Calvin Collins

No. 65, 68, 61
- Position: Guard

Personal information
- Born: January 5, 1974 (age 52) Beaumont, Texas, U.S.
- Listed height: 6 ft 3 in (1.91 m)
- Listed weight: 307 lb (139 kg)

Career information
- High school: West Brook (Beaumont)
- College: Texas A&M
- NFL draft: 1997 (6th round, 180th overall pick)

Career history
- Atlanta Falcons (1997–2000); Minnesota Vikings (2001); Houston Texans (2002)*; Pittsburgh Steelers (2003)*; Denver Broncos (2004)*;
- * Offseason or practice squad member only

Awards and highlights
- PFWA All-Rookie Team (1997); First-team All-Big 12 (1996); First-team All-SWC (1994); Second-team All-SWC (1995);

Career NFL statistics
- Games played: 68
- Games started: 56
- Fumble recoveries: 1
- Stats at Pro Football Reference

= Calvin Collins =

American football player (born 1974)

Calvin Lewis Collins (born January 5, 1974) is an American former professional football player who was a guard for seven seasons in the National Football League (NFL) from 1997-2004. He played college football for the Texas A&M Aggies and was selected by the Atlanta Falcons in the sixth round of the 1997 NFL draft.

==Early life==
Collins was born in Beaumont, Texas and played high school football at West Brook Senior High School in Beaumont where he was teammates with Frank Middleton and James Brown.
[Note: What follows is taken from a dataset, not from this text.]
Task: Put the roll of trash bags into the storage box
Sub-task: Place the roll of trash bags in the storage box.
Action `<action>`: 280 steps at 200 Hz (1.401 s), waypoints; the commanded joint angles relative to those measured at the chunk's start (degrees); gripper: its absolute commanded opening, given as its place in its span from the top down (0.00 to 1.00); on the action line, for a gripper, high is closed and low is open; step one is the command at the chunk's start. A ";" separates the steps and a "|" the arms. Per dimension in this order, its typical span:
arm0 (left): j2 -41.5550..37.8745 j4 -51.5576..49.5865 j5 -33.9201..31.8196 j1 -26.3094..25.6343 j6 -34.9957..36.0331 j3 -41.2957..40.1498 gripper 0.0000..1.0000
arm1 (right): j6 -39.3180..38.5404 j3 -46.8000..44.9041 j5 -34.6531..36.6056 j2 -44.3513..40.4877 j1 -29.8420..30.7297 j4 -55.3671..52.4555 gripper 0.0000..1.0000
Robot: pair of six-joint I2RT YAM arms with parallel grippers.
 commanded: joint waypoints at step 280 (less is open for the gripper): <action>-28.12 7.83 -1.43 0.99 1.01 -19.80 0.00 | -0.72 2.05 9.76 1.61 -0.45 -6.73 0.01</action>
He started on both offense and defense and earned Scholar Athlete of the Year honors his senior year. Collins also was a member of the National Honor Society and the West Brook Powerlifting team. Collins was the number one rated offensive lineman in the state in 1992 and ranked in the top ten also as a defensive lineman. After a whirlwind recruiting season, Collins chose Texas A&M over UCLA, Oklahoma, Michigan, Miami, Texas, and LSU.

==College career==

Collins redshirted in 1993, but was among only two freshmen that traveled with the team as valuable reserves. In 1994 as a redshirt freshman, Collins started with 4 other seniors to form one of the best offensive lines in Texas A&M history. Calvin Collins led every offensive line for the next three years garnering impressive stats and awards. Collins was versatile enough to earn all-conference honors at both guard and center for the Aggies. Collins ended his college career with a trip to the Senior Bowl All-Star game where he dominated the trenches leading the team with 7 pancake blocks.

==Professional career==

Calvin Collins was selected in the sixth round of the 1997 NFL draft by the Atlanta Falcons. Even though he was the 180th player picked, only one rookie offensive lineman started more games that year, and that was number one pick Orlando Pace. Collins earned the starting center spot four games into the rookie campaign gaining All-Rookie honors. In 1998 Collins switched to left guard and started every contest on the way to Super Bowl XXXIII. Collins helped pave the way for the Falcon's number one rushing offense that season and Jamal Anderson's 1,846 yards. Collins played 2 and half more years for the Falcons starting at guard and center. In 2001, Collins moved on to the Minnesota Vikings where his tenacity earned him the starting nod in the second half of the season. After signing up with the Houston Texans for 2002, he injured his hamstring during summer camp and was subsequently cut. After healing, Collins played with the Pittsburgh Steelers in 2003, and with the Denver Broncos in 2004.